Fresno Bee Newsroom Blog

Kaiser-Fresno surgeon recognized for volunteerism

A Kaiser Permanente-Fresno surgeon who has donated hours and hours of his time to patients in Africa is one of 14 Kaiser employees nationwide to receive the 2012 David Lawrence Community Service Award.

Dr. David Young, surgeon at Kaiser-Fresno

Dr. David Young told Kaiser that the people of Africa have “stolen my heart.”
Young provides free care in a place I, and likely many of you, have never heard of: Nebobongo, an area of the Democratic Republic of Congo.
About every 18 months, Young travels there to help the 114,000 residents. The only hospital has 100 beds and a small staff, and few supplies — bandages and used gloves have to be steam-sterilized for re-use.
He’s helped bring medical supplies to the Nebobongo hospital through a collaboration with Medical Ministries International and he told Kaiser he plans to donate the $10,000 he will receive from the community service award to that organization.
Kaiser says the above isn’t all of Young’s contributions: He also has volunteered to perform six free hernia repair surgeries at Kaiser-Fresno.

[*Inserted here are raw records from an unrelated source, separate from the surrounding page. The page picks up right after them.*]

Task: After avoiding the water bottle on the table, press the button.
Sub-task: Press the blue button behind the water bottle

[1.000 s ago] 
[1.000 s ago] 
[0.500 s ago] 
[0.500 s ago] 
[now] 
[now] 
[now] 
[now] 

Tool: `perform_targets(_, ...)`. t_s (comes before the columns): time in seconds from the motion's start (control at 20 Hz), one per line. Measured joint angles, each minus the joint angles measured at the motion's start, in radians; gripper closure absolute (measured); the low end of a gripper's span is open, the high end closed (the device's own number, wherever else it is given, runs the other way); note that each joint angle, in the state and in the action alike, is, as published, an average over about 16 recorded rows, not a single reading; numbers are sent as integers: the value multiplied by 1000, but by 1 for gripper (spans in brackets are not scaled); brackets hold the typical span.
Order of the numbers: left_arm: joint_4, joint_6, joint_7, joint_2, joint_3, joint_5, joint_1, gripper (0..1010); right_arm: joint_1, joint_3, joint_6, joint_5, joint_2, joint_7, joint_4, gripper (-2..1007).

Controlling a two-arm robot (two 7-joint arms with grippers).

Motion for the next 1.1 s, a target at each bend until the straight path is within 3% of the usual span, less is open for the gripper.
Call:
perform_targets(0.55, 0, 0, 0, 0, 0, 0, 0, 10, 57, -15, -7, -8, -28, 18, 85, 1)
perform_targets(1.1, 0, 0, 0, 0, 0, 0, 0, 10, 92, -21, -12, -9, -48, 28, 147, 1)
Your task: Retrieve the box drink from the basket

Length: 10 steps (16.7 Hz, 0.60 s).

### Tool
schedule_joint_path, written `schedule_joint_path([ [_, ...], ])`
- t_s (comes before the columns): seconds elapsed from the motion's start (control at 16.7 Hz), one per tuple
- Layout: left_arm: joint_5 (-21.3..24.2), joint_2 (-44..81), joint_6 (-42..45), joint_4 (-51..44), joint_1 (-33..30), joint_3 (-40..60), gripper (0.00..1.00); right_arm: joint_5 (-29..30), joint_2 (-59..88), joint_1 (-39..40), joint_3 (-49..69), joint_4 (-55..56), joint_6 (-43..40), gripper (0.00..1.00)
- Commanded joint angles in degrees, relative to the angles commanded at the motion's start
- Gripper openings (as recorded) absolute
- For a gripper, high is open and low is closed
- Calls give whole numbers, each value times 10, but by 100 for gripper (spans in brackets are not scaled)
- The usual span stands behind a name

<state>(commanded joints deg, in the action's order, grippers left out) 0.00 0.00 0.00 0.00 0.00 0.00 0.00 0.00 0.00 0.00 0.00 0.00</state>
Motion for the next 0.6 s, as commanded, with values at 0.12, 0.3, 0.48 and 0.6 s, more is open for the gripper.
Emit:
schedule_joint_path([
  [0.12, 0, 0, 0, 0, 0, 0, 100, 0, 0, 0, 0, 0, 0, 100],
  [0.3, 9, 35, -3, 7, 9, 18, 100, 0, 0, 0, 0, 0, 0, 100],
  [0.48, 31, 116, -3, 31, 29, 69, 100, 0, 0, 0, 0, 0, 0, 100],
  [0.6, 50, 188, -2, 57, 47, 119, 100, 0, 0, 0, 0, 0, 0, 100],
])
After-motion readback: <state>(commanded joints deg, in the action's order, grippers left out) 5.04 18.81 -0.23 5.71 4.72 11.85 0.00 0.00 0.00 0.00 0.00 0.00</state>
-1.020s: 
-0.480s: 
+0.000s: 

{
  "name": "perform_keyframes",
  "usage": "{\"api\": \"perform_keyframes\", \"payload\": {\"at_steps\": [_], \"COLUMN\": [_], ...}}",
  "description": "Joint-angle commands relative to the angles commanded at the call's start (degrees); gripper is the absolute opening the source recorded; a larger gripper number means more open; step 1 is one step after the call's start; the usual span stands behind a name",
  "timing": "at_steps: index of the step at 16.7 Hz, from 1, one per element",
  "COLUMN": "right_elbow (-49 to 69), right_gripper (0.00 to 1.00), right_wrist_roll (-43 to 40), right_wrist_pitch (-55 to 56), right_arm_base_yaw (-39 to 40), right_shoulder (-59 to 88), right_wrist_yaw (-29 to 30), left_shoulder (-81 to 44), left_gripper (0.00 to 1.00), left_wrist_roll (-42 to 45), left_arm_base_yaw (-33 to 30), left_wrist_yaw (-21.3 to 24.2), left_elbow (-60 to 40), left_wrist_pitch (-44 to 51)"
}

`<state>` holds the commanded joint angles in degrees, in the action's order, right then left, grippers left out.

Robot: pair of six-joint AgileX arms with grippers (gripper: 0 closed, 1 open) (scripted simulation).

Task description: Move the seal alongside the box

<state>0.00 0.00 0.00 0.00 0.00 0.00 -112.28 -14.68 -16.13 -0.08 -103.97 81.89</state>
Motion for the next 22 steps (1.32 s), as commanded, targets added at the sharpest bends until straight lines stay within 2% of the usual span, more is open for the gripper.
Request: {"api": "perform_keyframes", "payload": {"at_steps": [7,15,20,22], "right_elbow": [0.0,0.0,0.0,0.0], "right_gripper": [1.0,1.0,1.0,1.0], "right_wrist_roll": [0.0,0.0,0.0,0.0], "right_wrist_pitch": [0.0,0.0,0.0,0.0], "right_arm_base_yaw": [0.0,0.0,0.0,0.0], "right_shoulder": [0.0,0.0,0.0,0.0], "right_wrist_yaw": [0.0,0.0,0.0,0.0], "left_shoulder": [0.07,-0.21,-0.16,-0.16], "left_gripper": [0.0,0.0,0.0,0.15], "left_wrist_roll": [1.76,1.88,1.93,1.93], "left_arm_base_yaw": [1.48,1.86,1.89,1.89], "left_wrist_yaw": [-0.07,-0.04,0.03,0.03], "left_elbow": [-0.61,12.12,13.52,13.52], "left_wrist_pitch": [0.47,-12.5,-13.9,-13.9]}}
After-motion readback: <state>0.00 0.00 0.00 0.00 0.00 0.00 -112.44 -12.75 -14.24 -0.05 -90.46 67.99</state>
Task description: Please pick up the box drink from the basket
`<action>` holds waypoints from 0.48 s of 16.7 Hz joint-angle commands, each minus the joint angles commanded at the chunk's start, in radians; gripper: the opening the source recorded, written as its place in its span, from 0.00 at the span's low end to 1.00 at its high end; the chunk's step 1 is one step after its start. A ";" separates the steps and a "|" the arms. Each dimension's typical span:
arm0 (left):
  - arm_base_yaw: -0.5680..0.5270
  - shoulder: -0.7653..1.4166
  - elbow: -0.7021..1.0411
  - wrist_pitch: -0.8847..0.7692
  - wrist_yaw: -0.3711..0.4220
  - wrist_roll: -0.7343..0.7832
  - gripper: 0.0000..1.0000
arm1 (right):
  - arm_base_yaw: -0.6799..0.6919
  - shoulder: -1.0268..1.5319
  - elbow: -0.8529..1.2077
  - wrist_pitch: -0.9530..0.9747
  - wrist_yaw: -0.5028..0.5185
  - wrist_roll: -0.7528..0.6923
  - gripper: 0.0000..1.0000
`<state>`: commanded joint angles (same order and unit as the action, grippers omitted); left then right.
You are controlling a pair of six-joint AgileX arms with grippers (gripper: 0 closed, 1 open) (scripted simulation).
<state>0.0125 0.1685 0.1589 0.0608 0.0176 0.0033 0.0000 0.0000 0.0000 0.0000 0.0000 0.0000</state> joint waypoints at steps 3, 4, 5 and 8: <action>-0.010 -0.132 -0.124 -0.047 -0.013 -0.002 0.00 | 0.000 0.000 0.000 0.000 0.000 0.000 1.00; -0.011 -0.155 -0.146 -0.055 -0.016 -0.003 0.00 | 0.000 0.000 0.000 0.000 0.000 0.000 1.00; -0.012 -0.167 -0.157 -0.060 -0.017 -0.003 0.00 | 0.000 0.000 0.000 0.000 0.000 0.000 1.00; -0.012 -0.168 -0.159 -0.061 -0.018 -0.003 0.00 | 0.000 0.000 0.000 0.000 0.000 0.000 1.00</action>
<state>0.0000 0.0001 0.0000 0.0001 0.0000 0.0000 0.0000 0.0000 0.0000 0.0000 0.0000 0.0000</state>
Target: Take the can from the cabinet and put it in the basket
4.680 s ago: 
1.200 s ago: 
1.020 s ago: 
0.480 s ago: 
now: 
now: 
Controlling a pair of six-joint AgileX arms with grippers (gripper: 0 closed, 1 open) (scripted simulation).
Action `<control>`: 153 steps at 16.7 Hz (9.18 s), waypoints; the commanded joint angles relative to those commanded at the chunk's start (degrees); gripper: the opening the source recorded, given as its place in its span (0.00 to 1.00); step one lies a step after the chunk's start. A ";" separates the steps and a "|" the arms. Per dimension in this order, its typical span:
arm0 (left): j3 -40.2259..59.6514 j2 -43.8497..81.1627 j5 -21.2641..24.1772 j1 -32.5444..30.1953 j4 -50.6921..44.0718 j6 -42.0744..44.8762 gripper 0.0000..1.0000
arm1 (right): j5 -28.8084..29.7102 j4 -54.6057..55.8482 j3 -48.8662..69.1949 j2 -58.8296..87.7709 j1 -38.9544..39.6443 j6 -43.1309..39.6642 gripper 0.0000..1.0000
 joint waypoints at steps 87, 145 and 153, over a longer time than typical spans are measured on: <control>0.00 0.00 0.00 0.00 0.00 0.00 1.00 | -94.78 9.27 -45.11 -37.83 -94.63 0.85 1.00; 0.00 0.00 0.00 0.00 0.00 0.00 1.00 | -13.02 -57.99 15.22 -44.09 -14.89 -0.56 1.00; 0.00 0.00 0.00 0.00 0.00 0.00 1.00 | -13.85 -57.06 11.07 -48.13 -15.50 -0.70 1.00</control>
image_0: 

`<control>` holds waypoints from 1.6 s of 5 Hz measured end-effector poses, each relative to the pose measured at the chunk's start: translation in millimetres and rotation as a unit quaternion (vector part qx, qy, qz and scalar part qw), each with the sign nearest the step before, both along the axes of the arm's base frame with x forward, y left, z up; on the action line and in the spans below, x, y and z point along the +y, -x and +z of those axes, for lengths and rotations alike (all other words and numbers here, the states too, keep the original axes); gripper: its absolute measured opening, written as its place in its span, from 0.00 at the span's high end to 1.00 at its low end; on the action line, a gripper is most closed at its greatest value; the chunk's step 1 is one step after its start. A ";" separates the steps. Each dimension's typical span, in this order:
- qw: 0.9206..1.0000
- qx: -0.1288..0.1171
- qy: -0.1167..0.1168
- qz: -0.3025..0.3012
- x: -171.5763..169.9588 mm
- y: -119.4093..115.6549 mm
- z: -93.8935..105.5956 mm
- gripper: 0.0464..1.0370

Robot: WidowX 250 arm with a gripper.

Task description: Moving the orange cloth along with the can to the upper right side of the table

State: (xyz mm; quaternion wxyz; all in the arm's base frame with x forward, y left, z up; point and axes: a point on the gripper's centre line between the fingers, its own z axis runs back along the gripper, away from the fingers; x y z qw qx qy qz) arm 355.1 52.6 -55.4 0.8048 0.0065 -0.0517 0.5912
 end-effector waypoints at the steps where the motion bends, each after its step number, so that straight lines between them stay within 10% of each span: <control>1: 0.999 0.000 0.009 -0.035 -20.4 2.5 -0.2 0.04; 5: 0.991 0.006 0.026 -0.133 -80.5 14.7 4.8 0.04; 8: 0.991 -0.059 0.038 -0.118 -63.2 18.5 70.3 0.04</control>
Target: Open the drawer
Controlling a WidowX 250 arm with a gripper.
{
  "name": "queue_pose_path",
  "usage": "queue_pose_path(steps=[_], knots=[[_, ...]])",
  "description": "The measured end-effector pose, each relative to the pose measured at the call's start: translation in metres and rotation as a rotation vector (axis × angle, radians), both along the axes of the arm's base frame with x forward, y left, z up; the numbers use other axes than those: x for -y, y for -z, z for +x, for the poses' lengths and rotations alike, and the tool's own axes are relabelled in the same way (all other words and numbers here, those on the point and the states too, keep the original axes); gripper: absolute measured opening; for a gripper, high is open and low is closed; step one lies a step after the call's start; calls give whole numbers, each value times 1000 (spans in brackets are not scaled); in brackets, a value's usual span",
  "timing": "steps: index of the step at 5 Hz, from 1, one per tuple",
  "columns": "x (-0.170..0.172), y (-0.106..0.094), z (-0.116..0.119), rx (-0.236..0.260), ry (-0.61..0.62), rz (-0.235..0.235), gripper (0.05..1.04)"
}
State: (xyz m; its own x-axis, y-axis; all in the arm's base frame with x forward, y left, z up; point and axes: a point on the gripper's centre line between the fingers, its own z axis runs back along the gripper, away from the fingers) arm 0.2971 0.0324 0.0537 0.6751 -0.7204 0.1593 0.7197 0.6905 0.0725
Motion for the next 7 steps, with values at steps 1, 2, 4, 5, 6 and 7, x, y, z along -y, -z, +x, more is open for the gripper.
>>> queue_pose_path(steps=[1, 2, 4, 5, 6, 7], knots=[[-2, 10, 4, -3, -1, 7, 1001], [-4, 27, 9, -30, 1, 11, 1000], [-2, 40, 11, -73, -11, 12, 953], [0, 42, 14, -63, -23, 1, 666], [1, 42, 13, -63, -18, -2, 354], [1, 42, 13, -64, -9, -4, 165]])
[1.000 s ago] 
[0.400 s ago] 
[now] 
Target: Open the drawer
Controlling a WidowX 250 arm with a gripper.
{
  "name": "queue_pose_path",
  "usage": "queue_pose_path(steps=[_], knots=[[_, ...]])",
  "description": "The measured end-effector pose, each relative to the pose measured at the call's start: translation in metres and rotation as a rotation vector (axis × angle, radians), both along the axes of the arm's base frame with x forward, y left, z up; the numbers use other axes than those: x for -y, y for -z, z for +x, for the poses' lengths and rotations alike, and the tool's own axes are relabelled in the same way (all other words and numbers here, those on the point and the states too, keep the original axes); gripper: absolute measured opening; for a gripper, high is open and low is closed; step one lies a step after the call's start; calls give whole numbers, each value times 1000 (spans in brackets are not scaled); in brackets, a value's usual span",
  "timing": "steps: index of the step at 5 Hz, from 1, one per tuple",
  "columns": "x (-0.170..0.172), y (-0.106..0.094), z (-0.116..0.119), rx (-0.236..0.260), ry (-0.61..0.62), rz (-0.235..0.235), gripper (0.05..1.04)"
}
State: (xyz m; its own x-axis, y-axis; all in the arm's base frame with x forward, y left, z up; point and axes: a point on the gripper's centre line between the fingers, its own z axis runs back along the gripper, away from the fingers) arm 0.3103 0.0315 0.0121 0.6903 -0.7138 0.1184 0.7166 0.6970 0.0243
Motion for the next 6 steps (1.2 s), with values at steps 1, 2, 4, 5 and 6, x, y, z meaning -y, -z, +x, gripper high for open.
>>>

The central San Joaquin Valley residents didn’t have insurance and couldn’t afford to pay for the operation. The surgeries, follow-up visits and medications were paid for with a grant provided by Kaiser Permanente Fresno’s Community Benefit program.
Young told Kaiser it’s an honor to be recognized, but from his volunteer efforts he’s “fulfilled.”

Air activist Kevin Hall now with California Nurses Association

Longtime activist Kevin Hall this week left his position as director of the Central Valley Air Quality Coalition to become a labor representative for the California Nurses Association (CNA).

Hall, who has led the coalition since mid-2011, will remain involved with the coalition on its steering committee as well as the Healthy Air & Stable Climate action subcommittee.

“CNA is a great fit for me,” he said in an email. “The valley’s path to clean air is a political one, and the nurses of CNA are the largest, most effective union in our state. Their pro-health stands could not be better.”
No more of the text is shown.